In all eukaryotic organisms, pre-mRNA splicing and alternative splicing processes play an essential role in regulating the flow of information required to drive complex developmental and metabolic pathways. As a result, eukaryotic cells have developed a very efficient macromolecular machinery, called the spliceosome, to correctly recognize the pre-mRNA sequences that need to be inserted in a mature mRNA (exons) from those that should be removed (introns). In healthy individuals, alternative and constitutive splicing processes function with a high degree of precision and fidelity in order to ensure the correct working of this machinery.
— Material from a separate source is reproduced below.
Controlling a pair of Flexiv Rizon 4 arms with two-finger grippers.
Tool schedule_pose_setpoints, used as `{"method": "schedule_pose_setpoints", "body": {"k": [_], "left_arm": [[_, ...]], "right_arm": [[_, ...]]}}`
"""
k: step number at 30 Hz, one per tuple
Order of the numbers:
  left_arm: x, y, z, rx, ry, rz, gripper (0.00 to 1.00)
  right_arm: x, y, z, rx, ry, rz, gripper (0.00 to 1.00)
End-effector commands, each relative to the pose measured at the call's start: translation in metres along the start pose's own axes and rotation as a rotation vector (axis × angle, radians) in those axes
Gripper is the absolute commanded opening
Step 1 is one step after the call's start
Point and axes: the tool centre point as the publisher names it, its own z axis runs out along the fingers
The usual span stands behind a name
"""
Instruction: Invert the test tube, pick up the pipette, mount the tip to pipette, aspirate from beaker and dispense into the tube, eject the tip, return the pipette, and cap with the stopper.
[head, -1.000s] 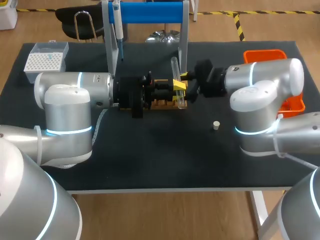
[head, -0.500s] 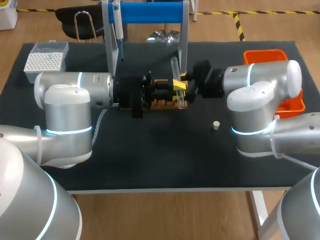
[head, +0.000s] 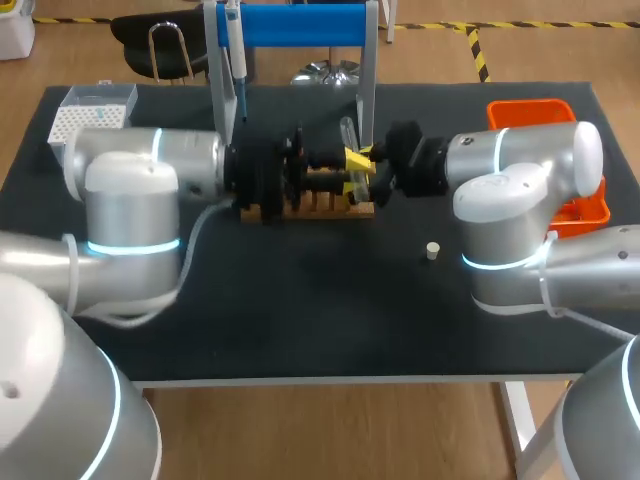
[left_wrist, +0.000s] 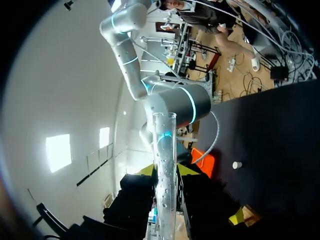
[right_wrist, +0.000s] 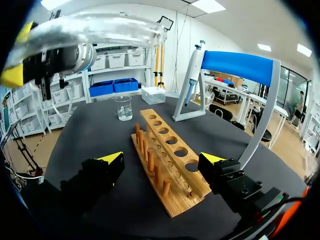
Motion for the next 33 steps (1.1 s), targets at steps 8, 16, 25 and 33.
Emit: {"method": "schedule_pose_setpoints", "body": {"k": [8, 16, 25, 33], "left_arm": [[-0.04, -0.008, -0.021, 0.13, 0.086, -0.563, 0.0], [-0.04, -0.008, -0.021, 0.13, 0.086, -0.563, 0.0], [-0.05, 0.022, -0.04, 0.13, -0.011, -0.848, 0.0], [-0.057, 0.051, -0.039, 0.062, -0.052, -1.062, 0.0]], "right_arm": [[0.0, -0.001, 0.001, -0.002, -0.002, 0.0, 1.0], [0.0, -0.001, 0.001, -0.002, -0.002, 0.0, 1.0], [0.0, -0.001, 0.001, -0.002, -0.002, 0.0, 1.0], [0.0, -0.001, 0.001, -0.002, -0.002, 0.0, 1.0]]}}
In recent years, however, medical research has shown that alterations at the splicing level play an increasingly important role in many human hereditary diseases, neurodegenerative processes, and especially in cancer origin and progression. In this minireview, we will focus on several genes whose association with cancer has been well established in previous studies, such as ATM, BRCA1/A2, and NF1. In particular, our objective will be to provide an overview of the known mechanisms underlying activation/repression of pseudoexons and pseudointrons; the possible utilization of these events as biomarkers of tumor staging/grading; and finally, the treatment options for reversing pathologic splicing events.